Meluncur di bawah pukulan lain, Kyousuke berlari. Melewati rintangan besar yang menghalangi jalannya, dia menuju ke garis finish. Dia memajukan tubuhnya sendiri ke zona aman yang menunggunya hanya beberapa puluh meter di depan.

Dooor! Segera setelah itu, suara tembakan yang menandakan akhir pertandingan terdengar.

“GOOOOOOOOOOAL! Dari Kelas 1-A, Kyousuke Kamiya lolos dari penyerang bertopeng gas dan nyaris tidak berhasil mencapai garis finish!

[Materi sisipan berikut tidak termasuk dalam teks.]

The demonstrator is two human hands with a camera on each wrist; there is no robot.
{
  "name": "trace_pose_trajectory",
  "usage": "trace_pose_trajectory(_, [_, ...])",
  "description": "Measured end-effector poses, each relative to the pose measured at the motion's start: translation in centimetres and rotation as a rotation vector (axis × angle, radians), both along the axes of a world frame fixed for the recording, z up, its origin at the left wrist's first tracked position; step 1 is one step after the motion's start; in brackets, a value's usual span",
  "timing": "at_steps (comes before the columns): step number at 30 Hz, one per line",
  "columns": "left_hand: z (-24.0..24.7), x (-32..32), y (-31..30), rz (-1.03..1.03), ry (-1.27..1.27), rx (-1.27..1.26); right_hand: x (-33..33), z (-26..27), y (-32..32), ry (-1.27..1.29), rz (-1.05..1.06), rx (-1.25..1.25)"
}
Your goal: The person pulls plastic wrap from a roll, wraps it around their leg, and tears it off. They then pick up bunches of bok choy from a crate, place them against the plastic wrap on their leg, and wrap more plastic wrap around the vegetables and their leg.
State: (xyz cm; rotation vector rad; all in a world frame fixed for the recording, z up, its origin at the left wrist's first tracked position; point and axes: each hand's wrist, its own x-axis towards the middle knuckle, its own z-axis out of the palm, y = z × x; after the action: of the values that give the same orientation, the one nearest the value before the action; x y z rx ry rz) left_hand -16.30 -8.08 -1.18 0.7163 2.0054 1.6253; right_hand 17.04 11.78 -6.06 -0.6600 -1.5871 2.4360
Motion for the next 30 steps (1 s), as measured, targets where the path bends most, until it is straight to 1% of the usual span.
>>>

Aturan festival olahraga melarang kekerasan di luar pertandingan. Diselamatkan oleh pita gol, Kelas 1-A Kamiya meraih kemenangan pertama siang ini! Pria bertopeng gas yang gagal membunuhnya entah bagaimana terlihat kesal!”

.…Kkssshh.”

Menatap Kyousuke, yang telah berguling di garis finis, Renji mengeluarkan hembusan samar. Menegapkan tubuh, dia berjalan menuju Kyousuke, berhenti tidak jauh darinya.

“.….K-Kau mau apa?”

“.…………”

Dia melihat ke bawah pada Kyousuke, yang masih sedikit gemetar, lalu dengan tiba-tiba memalingkan topeng gas putih gadingnya dan berlalu tanpa mengatakan apapun.